— To do —
With the material below, print exactly the lines between the line holding "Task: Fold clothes" and the line holding "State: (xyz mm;", inclusive. Add nothing else.

— Records provided —
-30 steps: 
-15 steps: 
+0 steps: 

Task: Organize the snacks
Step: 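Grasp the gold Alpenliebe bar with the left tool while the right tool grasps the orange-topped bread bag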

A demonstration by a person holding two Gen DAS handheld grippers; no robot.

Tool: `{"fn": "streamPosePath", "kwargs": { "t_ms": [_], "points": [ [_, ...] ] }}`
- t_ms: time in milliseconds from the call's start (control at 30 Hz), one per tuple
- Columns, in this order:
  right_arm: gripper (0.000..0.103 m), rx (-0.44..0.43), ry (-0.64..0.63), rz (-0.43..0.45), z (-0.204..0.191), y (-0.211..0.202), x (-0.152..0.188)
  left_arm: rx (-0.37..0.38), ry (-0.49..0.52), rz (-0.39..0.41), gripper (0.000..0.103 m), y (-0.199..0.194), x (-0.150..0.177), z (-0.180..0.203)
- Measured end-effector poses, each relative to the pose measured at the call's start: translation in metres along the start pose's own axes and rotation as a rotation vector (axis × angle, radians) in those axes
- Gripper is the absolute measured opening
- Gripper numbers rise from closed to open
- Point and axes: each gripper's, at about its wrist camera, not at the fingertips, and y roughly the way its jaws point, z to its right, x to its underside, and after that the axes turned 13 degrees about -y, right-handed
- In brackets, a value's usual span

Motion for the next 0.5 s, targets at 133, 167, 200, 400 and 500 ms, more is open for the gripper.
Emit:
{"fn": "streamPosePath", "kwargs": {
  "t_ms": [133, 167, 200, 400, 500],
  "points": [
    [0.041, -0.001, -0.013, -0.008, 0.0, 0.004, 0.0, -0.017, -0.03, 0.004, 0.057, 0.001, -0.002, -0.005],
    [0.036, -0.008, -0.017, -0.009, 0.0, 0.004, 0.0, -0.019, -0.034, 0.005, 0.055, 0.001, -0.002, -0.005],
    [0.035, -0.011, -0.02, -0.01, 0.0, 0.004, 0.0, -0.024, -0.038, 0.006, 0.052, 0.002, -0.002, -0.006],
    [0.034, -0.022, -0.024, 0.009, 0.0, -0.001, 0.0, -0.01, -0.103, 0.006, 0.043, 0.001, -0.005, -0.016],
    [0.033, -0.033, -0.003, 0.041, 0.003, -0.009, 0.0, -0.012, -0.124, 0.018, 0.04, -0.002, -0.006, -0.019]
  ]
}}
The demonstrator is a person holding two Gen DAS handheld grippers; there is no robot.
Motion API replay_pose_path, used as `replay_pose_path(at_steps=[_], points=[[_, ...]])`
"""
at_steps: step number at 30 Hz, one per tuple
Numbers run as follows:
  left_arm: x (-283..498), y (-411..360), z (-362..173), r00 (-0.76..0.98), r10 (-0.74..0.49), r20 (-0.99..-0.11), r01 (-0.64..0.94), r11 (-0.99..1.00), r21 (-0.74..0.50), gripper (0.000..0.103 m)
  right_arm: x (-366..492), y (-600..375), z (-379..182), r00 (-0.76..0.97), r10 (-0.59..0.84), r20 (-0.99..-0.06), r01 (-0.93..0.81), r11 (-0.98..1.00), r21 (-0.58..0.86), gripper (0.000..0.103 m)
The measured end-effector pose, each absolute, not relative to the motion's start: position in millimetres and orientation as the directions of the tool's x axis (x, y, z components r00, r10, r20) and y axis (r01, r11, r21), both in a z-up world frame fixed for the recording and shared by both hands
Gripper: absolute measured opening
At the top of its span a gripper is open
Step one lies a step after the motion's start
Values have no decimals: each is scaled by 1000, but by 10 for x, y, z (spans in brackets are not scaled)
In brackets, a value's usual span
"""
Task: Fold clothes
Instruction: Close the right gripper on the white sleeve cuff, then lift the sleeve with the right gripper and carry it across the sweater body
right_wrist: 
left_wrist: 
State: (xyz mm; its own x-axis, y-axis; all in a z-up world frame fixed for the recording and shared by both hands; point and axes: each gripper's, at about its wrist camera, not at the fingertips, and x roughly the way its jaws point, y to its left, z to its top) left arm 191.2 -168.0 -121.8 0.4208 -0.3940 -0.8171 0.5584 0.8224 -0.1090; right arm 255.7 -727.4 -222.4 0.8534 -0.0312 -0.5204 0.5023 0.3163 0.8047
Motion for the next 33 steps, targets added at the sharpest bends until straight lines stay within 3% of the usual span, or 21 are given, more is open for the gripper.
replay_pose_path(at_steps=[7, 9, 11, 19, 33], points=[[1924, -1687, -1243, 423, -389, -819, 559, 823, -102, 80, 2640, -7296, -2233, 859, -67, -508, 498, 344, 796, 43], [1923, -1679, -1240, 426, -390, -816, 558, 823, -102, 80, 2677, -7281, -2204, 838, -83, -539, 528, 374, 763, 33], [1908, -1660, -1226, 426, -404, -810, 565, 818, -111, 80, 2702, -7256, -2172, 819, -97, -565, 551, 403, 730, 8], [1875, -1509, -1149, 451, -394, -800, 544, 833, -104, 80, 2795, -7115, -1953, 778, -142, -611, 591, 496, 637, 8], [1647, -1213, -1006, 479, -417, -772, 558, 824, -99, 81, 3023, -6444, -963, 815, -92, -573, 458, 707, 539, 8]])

— Response area —
Task: Fold clothes
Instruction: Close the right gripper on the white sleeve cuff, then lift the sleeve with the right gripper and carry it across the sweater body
right_wrist: 
left_wrist: 
State: (xyz mm; its own x-axis, y-axis; all in a z-up world frame fixed for the recording and shared by both hands; point and axes: each gripper's, at about its wrist camera, not at the fingertips, and x roughly the way its jaws point, y to its left, z to its top) left arm 191.2 -168.0 -121.8 0.4208 -0.3940 -0.8171 0.5584 0.8224 -0.1090; right arm 255.7 -727.4 -222.4 0.8534 -0.0312 -0.5204 0.5023 0.3163 0.8047

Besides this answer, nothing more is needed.